If magic missile says "target: one creature you can see" then you need line of sight (in addition to line of effect).  But if magic missile says "Target: one creature" then you just need line of effect (and not line of sight).
Since you're not making an attack roll, the penalty for total concealment has no chance to come in to play with this attack.

Having said all that, if your DM decides to rule otherwise for the purposes of table agreement or plot/campaign/situational reasons, then, by all means, go with your DM's ruling in that situation.


----------



## Minifig (Oct 3, 2010)

fba827 said:


> But basically:
> 
> If magic missile says "target: one creature you can see" then you need line of sight (in addition to line of effect).  But if magic missile says "Target: one creature" then _you just need line of effect (and not line of sight)_.
> Since you're not making an attack roll, the penalty for total concealment has no chance to come in to play with this attack.





I still disagree with that. I _still_ think you need a line of sight to have a line of effect.

The reason is because how can you effect something you can't see?


----------



## Saagael (Oct 3, 2010)

Minifig said:


> The reason is because how can you effect something you can't see?

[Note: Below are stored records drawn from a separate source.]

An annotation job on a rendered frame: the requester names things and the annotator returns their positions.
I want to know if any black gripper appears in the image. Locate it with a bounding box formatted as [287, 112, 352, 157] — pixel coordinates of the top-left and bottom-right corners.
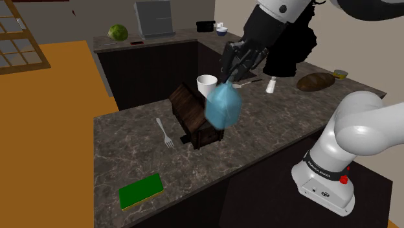
[219, 4, 289, 84]

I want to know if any white salt shaker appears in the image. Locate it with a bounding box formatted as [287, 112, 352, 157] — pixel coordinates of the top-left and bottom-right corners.
[265, 76, 278, 95]

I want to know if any white cup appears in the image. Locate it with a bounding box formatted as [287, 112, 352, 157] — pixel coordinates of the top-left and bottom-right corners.
[196, 74, 219, 99]

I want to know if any black toaster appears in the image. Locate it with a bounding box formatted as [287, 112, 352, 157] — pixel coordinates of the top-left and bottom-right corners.
[196, 20, 216, 34]

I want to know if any black bushy object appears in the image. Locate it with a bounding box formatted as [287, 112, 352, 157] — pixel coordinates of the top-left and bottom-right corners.
[262, 6, 319, 78]

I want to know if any dark wooden house-shaped box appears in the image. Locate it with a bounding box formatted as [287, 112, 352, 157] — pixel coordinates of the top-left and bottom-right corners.
[168, 82, 225, 150]

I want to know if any brown bread loaf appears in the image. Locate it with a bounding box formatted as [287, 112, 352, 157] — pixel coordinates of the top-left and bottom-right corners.
[296, 72, 337, 93]

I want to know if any grey box appliance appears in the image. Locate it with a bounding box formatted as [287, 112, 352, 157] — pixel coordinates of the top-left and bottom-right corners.
[133, 0, 177, 40]

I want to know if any silver fork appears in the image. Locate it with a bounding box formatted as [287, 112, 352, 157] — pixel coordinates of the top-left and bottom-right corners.
[155, 117, 175, 149]

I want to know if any green cabbage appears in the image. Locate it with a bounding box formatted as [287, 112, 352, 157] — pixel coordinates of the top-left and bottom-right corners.
[107, 23, 129, 43]

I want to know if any green sponge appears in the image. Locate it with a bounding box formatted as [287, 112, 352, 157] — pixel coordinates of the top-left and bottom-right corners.
[118, 172, 165, 212]

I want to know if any silver spoon with black handle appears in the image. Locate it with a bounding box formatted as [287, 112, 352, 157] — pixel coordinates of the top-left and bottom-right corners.
[232, 78, 264, 89]

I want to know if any wooden lattice window frame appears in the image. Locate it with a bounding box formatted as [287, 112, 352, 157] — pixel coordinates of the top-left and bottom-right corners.
[0, 0, 52, 76]

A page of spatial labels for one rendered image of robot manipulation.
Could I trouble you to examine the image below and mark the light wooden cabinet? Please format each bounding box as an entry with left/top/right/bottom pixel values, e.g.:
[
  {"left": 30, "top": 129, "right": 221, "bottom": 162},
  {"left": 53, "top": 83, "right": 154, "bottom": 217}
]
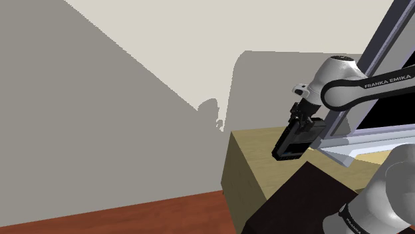
[{"left": 220, "top": 125, "right": 415, "bottom": 234}]

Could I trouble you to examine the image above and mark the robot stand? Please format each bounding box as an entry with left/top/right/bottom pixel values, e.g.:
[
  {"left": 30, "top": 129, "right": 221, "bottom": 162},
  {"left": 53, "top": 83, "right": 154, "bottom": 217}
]
[{"left": 241, "top": 161, "right": 415, "bottom": 234}]

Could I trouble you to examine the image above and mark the grey framed television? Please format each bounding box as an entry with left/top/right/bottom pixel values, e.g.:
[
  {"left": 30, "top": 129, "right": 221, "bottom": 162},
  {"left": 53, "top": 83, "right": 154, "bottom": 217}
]
[{"left": 309, "top": 0, "right": 415, "bottom": 168}]

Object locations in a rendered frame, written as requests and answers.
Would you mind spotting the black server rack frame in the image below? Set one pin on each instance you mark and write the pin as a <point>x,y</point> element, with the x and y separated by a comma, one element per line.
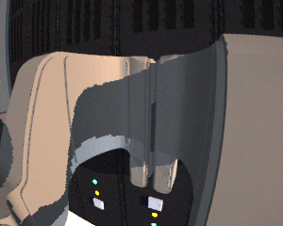
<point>100,190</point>

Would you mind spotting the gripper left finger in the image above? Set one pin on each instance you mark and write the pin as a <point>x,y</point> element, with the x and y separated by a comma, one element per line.
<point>64,109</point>

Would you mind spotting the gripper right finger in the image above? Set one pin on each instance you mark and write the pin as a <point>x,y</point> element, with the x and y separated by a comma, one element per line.
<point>220,111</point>

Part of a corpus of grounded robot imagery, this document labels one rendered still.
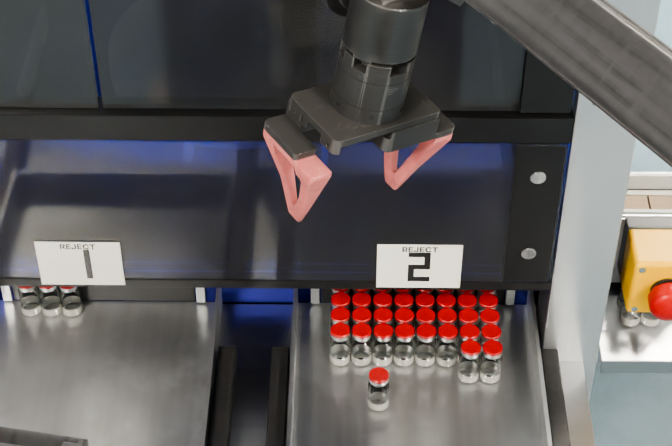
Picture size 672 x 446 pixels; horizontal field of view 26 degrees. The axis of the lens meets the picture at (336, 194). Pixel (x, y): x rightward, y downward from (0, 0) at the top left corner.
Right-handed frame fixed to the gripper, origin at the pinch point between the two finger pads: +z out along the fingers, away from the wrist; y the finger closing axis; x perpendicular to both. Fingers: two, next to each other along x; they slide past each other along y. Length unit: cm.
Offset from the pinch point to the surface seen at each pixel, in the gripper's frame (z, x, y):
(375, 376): 32.1, -3.9, -13.4
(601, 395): 113, -35, -107
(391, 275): 23.8, -8.8, -17.1
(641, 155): 108, -81, -160
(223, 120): 7.0, -19.4, -1.3
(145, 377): 40.5, -20.3, 3.0
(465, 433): 35.2, 4.5, -19.5
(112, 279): 29.4, -25.0, 5.3
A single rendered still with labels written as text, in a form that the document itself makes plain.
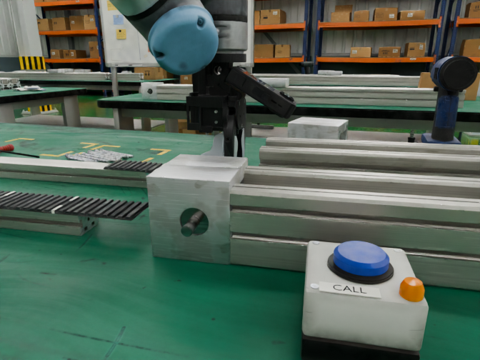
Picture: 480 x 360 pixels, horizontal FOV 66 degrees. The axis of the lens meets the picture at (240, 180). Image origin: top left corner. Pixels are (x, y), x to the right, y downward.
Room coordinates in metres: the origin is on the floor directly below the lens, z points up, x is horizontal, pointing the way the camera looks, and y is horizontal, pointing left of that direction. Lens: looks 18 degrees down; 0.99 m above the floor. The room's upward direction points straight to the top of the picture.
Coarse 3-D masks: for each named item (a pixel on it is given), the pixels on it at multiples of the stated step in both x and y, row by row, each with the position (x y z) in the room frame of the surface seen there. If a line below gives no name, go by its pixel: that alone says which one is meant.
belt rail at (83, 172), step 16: (0, 160) 0.68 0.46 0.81; (16, 160) 0.68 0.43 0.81; (32, 160) 0.68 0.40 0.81; (48, 160) 0.68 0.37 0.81; (64, 160) 0.68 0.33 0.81; (0, 176) 0.67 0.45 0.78; (16, 176) 0.66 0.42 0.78; (32, 176) 0.65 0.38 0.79; (48, 176) 0.65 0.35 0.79; (64, 176) 0.64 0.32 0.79; (80, 176) 0.63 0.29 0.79; (96, 176) 0.63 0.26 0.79; (112, 176) 0.63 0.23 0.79; (128, 176) 0.61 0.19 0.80; (144, 176) 0.61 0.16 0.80
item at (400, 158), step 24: (288, 144) 0.60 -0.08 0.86; (312, 144) 0.59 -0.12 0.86; (336, 144) 0.58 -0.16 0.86; (360, 144) 0.58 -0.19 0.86; (384, 144) 0.57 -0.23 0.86; (408, 144) 0.57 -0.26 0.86; (432, 144) 0.57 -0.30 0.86; (456, 144) 0.57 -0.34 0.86; (312, 168) 0.52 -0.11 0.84; (336, 168) 0.51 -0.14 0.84; (360, 168) 0.52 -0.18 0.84; (384, 168) 0.51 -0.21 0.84; (408, 168) 0.50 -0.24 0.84; (432, 168) 0.50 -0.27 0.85; (456, 168) 0.48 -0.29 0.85
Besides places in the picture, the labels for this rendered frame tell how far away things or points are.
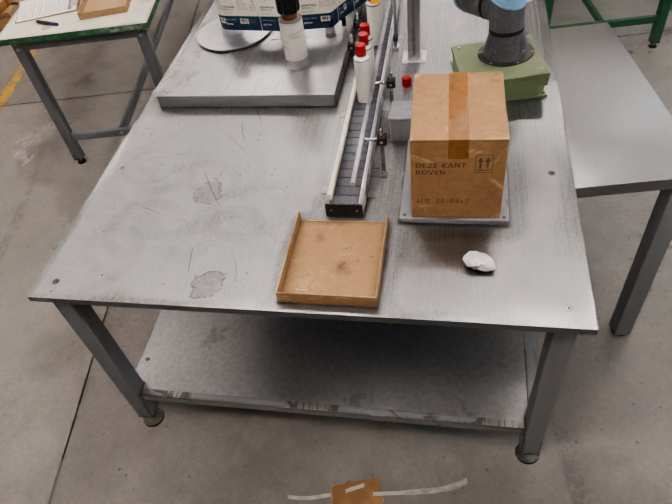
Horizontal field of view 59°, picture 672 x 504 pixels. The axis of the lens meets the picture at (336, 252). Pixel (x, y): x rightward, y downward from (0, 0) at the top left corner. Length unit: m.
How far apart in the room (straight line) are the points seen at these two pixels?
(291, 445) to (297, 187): 0.96
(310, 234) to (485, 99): 0.60
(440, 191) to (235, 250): 0.59
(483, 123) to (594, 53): 0.96
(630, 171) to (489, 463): 1.06
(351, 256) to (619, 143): 0.91
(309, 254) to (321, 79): 0.81
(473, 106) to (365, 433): 1.23
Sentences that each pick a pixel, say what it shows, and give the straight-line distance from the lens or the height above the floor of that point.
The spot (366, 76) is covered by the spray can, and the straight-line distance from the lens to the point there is 2.03.
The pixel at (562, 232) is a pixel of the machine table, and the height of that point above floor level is 0.83.
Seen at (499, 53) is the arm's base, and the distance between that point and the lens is 2.20.
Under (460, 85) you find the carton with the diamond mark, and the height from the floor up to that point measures 1.12.
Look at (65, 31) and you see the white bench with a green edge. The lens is 3.29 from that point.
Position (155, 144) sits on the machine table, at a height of 0.83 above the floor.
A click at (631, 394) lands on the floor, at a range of 2.45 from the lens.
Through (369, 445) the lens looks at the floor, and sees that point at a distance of 2.24.
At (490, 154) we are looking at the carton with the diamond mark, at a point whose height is 1.07.
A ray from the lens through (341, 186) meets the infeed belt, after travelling 1.76.
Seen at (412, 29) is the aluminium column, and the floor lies 0.95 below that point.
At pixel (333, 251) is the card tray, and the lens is 1.65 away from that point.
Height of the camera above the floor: 2.04
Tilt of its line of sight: 47 degrees down
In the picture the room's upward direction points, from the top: 10 degrees counter-clockwise
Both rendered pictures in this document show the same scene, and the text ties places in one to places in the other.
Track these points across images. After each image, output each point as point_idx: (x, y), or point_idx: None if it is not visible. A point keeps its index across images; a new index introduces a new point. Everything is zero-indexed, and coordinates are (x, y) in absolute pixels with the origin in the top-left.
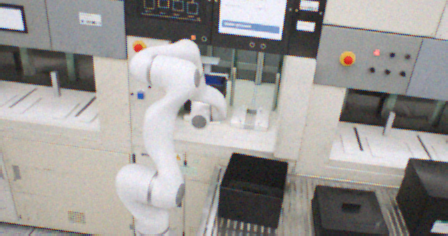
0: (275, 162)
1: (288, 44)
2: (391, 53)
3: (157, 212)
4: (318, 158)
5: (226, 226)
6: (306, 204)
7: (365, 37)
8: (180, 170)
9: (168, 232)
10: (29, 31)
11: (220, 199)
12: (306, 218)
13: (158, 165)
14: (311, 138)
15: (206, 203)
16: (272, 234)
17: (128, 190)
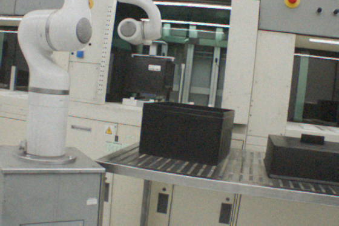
0: (219, 111)
1: None
2: None
3: (55, 66)
4: (273, 128)
5: (148, 157)
6: (257, 160)
7: None
8: (110, 148)
9: (64, 100)
10: None
11: (143, 122)
12: (256, 165)
13: None
14: (263, 99)
15: (128, 146)
16: (208, 167)
17: (29, 23)
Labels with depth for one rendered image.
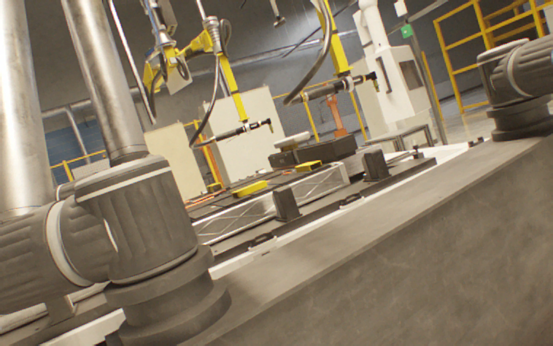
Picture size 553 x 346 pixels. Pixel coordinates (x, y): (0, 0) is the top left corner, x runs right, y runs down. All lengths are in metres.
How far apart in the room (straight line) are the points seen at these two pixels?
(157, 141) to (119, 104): 5.42
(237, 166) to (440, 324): 5.64
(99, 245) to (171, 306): 0.18
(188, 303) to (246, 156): 5.91
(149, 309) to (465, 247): 0.90
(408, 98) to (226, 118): 3.17
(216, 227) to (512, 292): 1.11
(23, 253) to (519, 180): 1.43
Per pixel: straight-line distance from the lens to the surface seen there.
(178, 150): 6.51
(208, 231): 1.67
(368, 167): 1.86
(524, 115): 1.77
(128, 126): 1.06
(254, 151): 6.73
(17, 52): 1.18
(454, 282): 1.26
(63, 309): 1.52
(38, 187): 1.00
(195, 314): 0.82
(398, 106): 4.71
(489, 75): 1.78
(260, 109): 6.87
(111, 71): 1.11
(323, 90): 2.00
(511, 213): 1.49
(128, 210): 0.79
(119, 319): 1.47
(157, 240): 0.80
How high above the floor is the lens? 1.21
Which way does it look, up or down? 6 degrees down
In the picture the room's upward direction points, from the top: 19 degrees counter-clockwise
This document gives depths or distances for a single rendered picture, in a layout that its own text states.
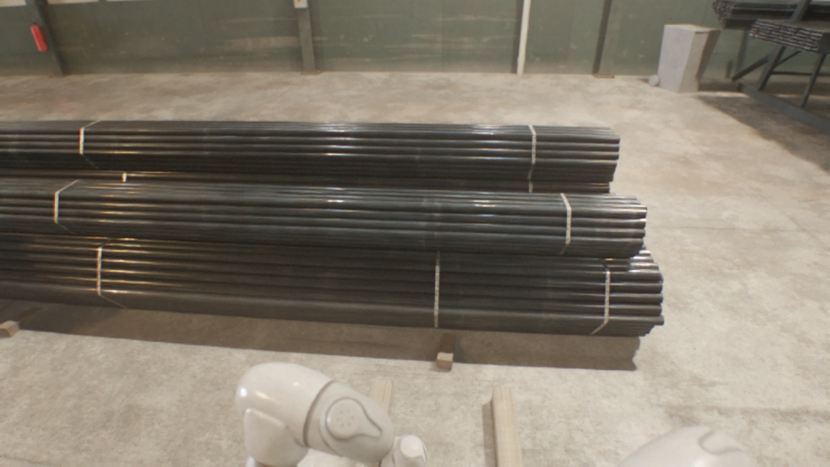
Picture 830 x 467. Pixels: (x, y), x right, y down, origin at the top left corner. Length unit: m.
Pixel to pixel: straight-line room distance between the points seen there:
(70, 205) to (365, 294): 1.81
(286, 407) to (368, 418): 0.16
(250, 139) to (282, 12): 6.98
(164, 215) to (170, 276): 0.36
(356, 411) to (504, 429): 1.39
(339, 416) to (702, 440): 0.56
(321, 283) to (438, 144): 1.05
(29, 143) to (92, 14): 8.26
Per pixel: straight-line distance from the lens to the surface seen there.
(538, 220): 2.25
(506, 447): 2.10
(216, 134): 2.92
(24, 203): 3.33
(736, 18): 8.57
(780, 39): 7.53
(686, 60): 8.66
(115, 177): 3.48
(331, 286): 2.39
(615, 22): 9.33
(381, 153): 2.56
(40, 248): 3.35
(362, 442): 0.84
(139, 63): 11.47
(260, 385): 0.93
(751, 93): 9.35
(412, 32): 9.07
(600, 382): 2.56
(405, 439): 1.37
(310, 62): 9.39
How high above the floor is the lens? 1.89
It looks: 30 degrees down
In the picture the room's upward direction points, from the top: 1 degrees counter-clockwise

The same way I could close my eyes and punch the wall. I am effectively blinded, and I still hit the wall, affecting both my hand and the wall.

Just because you can't see something does not mean you cannot interact with it. I could close my eyes and swing a sword at someone, and still have a chance at connecting: I know where they are (sound, touch, smell, etc), and can therefore reasonably position my swing (the same way I can punch a wall) despite being blinded.

Magic is even less picky, since you have burst and blast attacks. I could be blinded, but if I throw a grenade into a room, that grenade doesn't give a damn whether I can see or not, it'll still blow the place to pieces. Now replace a grenade with a fireball spell.

Magic Missile cares EVEN LESS. It's like a targeting missile, that tracks down your target and hits them. You don't have to see to know what target you want to hit. I can close my eyes and still picture someone. (I use the term "hit" in this example for simplicity's sake, not to argue whether MM hits or not).


----------



## DracoSuave (Oct 3, 2010)

Minifig said:


> I still disagree with that. I _still_ think you need a line of sight to have a line of effect.
> 
> The reason is because how can you effect something you can't see?




Line of Effect means only an unbroken line where anything in that line can somehow be affected by what is at the point of origin.

Take a dark hallway.  Beyond the limits of light, it is dark, and you cannot see.  However if you shoot a beam of lightning down the hallway, it can reach into the darkness of the hallway.  That is because line of effect determines what it can reach, and it doesn't have anything to do with line of sight.

Another example.

You have a guy hiding in a bush... obscuring terrain.  You cannot see that enemy, but that doesn't stop you from guessing where that enemy can be, and launching magic in his direction.  That bush doesn't stop your magic from working, it merely makes it harder.  If they are not actively hiding from you, you can even determine their location within that bush automatically.  So you know whereabouts to launch that pew pew magic.  You make the attack roll, and the concealment makes it harder to hit them.  It does not make it impossible however, you could still get lucky.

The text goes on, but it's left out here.